Assignment
Give back every line of the material below that has the string "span".

▼

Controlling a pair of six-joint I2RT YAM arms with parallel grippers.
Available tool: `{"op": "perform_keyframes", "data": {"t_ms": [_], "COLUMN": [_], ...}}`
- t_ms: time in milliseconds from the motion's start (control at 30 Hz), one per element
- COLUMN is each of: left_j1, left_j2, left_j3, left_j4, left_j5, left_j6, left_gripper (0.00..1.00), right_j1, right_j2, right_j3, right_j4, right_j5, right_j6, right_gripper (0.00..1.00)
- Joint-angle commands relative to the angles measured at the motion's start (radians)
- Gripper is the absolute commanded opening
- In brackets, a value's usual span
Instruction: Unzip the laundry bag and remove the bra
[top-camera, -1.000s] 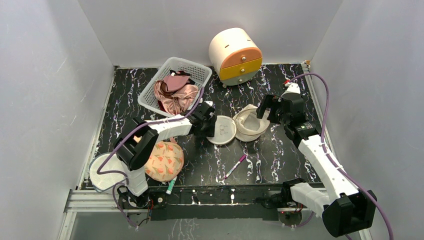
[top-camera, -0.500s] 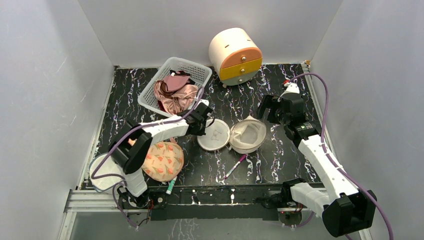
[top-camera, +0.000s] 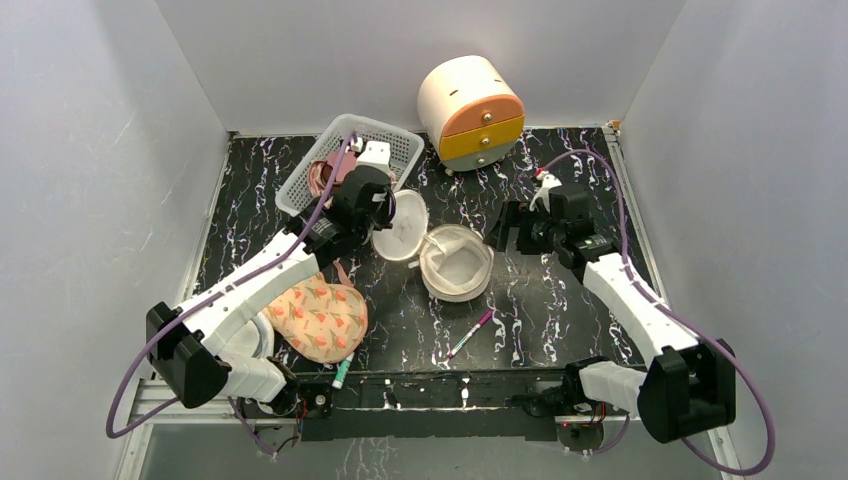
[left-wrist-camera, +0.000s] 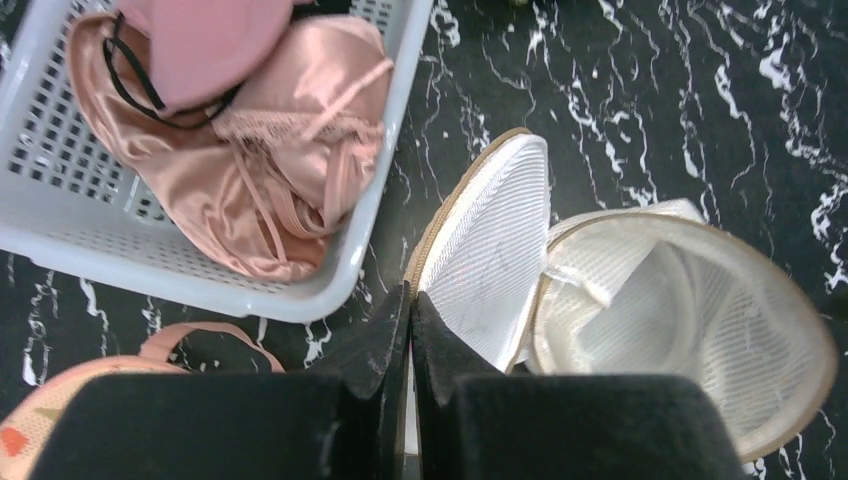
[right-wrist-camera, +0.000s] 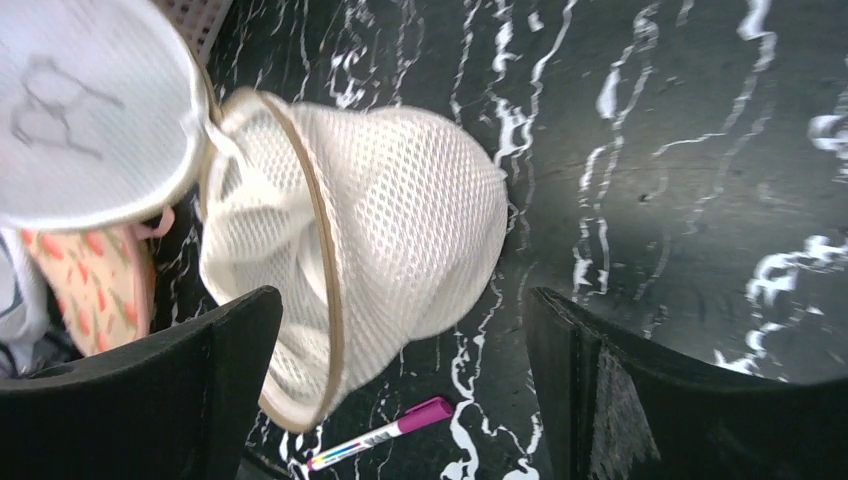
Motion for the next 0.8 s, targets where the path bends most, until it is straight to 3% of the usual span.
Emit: {"op": "perform_keyframes", "data": {"t_ms": [0,233,400,500,633,767], "left_j1": [0.003,-0.009,-0.059,-0.117,-0.162,-0.209], "left_j2": [0.006,0.051,0.058,0.070,0.099,0.130], "left_j3": [0.101,0.188,0.202,0.193,0.179,0.153], "left_j4": [-0.074,-0.057,-0.030,-0.006,0.020,0.050], "left_j5": [-0.045,-0.004,-0.090,-0.144,-0.154,-0.171], "left_j6": [0.054,0.094,0.165,0.215,0.217,0.204], "left_gripper": [0.00,0.00,0.00,0.00,0.00,0.00], "right_j1": [0.015,0.161,0.238,0.236,0.224,0.173], "right_j2": [0.059,0.191,0.274,0.305,0.340,0.240], "right_j3": [0.011,0.052,0.047,0.064,0.166,0.166], "right_j4": [0.074,0.092,0.165,0.195,0.127,0.090], "right_j5": [-0.173,-0.230,-0.145,-0.061,0.049,0.130], "right_j6": [-0.022,0.057,0.173,0.222,0.226,0.223], "right_gripper": [0.89,0.82,0.62,0.56,0.61,0.89]}}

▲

Exercise answer
- In brackets, a value's usual span
Motion for the next 0.8 s, targets where the path bends most, until it is straight to 3% of the usual span.

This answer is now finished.